Georgia había parado a comprar leche y pan y llegaba más tarde que de costumbre. No tenía ninguna prisa en volver a casa de los Maclean para compartir una última cena con Jarrod. El martilleo cesó y volvió a comenzar, aparentemente con un eco.
Georgia suspiró y atravesó el umbral de la puerta. Estaba cansada y sudorosa. Dejó la bolsa con la compra en el suelo y se quitó la chaqueta. Necesitaba darse una ducha desesperadamente, pero para eso tendría que esperar a llegar a casa de Jarrod.
Su pierna chocó con una maleta y tuvo que apoyar la mano en la pared para no perder el equilibrio. La maleta en cambio no se movió, por lo que Georgia dedujo que estaba llena. Se frotó la rodilla y dejó escapar un quejido.

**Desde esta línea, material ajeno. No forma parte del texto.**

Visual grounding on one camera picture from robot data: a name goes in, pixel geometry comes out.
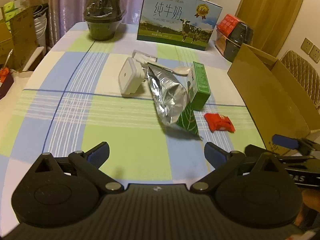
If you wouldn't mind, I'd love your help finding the red snack packet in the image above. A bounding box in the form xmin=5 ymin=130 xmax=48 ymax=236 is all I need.
xmin=204 ymin=113 xmax=235 ymax=133

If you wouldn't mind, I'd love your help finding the dark green small box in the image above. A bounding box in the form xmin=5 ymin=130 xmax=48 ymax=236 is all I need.
xmin=187 ymin=61 xmax=210 ymax=111

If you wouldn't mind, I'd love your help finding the silver green foil pouch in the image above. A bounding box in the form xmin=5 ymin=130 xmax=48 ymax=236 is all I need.
xmin=146 ymin=63 xmax=202 ymax=140

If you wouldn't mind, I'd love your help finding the white power adapter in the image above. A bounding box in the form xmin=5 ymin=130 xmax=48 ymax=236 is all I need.
xmin=118 ymin=57 xmax=145 ymax=97

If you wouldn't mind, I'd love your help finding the white plastic spoon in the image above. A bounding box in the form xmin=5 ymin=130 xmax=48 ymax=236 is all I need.
xmin=148 ymin=62 xmax=190 ymax=76

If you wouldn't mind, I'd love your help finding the person's right hand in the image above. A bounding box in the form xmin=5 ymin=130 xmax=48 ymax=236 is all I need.
xmin=295 ymin=189 xmax=319 ymax=228

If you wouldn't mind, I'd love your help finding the brown cardboard box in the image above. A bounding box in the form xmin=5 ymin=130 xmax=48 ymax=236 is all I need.
xmin=227 ymin=44 xmax=319 ymax=155

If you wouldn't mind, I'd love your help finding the quilted chair back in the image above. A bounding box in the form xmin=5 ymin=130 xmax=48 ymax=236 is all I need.
xmin=280 ymin=50 xmax=320 ymax=110

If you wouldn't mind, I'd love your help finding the checked tablecloth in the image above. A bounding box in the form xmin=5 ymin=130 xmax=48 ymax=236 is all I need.
xmin=1 ymin=22 xmax=263 ymax=235

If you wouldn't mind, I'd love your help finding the dark wrapped bowl red lid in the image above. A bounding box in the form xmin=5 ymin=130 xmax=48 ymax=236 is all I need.
xmin=215 ymin=14 xmax=254 ymax=62

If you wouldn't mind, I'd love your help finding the cardboard box on floor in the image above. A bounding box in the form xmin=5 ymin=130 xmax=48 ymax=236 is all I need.
xmin=1 ymin=0 xmax=48 ymax=70

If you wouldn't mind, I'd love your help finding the wooden door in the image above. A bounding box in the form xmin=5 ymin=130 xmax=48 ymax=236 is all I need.
xmin=236 ymin=0 xmax=303 ymax=56

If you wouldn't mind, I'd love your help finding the milk carton gift box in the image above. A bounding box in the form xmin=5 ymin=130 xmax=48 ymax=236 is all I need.
xmin=137 ymin=0 xmax=222 ymax=51

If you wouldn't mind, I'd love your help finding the dark wrapped bowl left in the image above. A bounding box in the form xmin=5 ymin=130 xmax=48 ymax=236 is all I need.
xmin=84 ymin=0 xmax=126 ymax=41

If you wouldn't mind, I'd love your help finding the double wall socket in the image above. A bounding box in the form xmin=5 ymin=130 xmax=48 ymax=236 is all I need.
xmin=300 ymin=38 xmax=320 ymax=63

– ¿Eres tú, Georgia? -Andy salió de la cocina-. ¿Estás bien? -preguntó, al verla sostenerse sobre una pierna.
– Más o menos -Georgia hizo una mueca-. Mientras no tenga que volver a andar…
Andy tomó la bolsa de la compra.
– Ven a cambiar tu maleta de sitio, Morgan -gritó-. La has dejado en medio del vestíbulo y Georgia se ha dado un golpe.
Morgan salió de su dormitorio.
– ¿Es que estás ciega, Georgia? -dijo Morgan, cambiando la maleta de posición.
– No, pero no calculaba que para entrar en casa tuviera que saltar obstáculos.
El sonido del martillo cesó y Georgia pudo oír voces en el exterior. Ken o Evan debían estar ayudando a Lockie.
– En cualquier caso, ¿qué hace esta maleta aquí? -preguntó Georgia-. Creía que ibas a quedarte en casa de tus amigos sólo hasta que volviera papá.
Morgan se encogió de hombros.
– Sí, pero he decidido dejar mi dormitorio.
Georgia arqueó las cejas en una pregunta muda y Morgan la miró desafiante.
– Steve va a recogerme a las siete y media -dijo, por encima del hombro, volviendo hacia el salón.
Georgia miró a Andy. Éste sacudió la cabeza y la siguió.
– ¿De qué estás hablando, Morgan? -preguntó Georgia.
– ¿Tú qué crees? Vuelvo con Steve.
– Pero si ni siquiera… ¿Cuándo os habéis visto?
– Todo este tiempo.
Georgia no había sospechado que Morgan tuviera algún contacto con su novio.
– Mientras tú te convertías en una estrella -dijo Morgan, con sorna.
– Pero…
– Escucha, Georgia. Steve y yo hemos tomado la decisión. Punto.
– Morgan, no creo… -Georgia se mordió el labio. Sabía que oponerse no iba a servir de nada-. ¿Te lo has pensado bien?
– ¿Qué necesito pensar? -preguntó Morgan, desafiante.
– Recuerda que Steve te pegó y hace apenas unos días decías que no querías verlo nunca más.
– ¡Qué buena memoria tienes, hermana! También yo la tengo, Georgia -Morgan rió-. ¿Es que no se puede cambiar de opinión?
Georgia sacudió la cabeza.
– No sé qué decirte, Morgan -dijo Georgia, con aire cansado.
– Dime lo mismo que me han dicho Lockie y Mandy: «No es lo más adecuado» -dijo Morgan, burlona-. «Vivir juntos no está bien». ¿Y qué está bien?
– Morgan, por favor -intervino Andy.
Pero la joven no le hizo caso.
– Vamos, dime, ¿qué «está bien»? ¿Ir de la mano? ¿Besarnos en la puerta? ¿Esperar a que aparezca el Príncipe Azul? -Morgan rió sarcástica-. Debíais estar contentos de que no lo hagamos en la parte de atrás del coche de Steve, como hacen otros.
– ¡Morgan! -la voz de Lockie llegó desde detrás de Georgia-. ¡Ya basta!
– ¡Cállate, Lockie! No me digas que tú y Mandy sois tan inocentes. Siempre queréis hacerme creer que soy distinta. Demasiado joven e inmadura para saber lo que quiero.
– Morgan, por favor -le suplicó Georgia-. No nos peleemos. ¿No podemos hablar tranquilamente?
– No hay nada de qué hablar, Georgia -dijo Morgan, testaruda.
– ¿No te das cuenta de que estamos preocupados por ti? -preguntó Lockie.
Pero Morgan rió de nuevo.
– Seguro. Pero no deberíais preocuparos. No soy tonta. Podéis estar seguros de que no voy a quedarme embarazada, como le pasó a Georgia.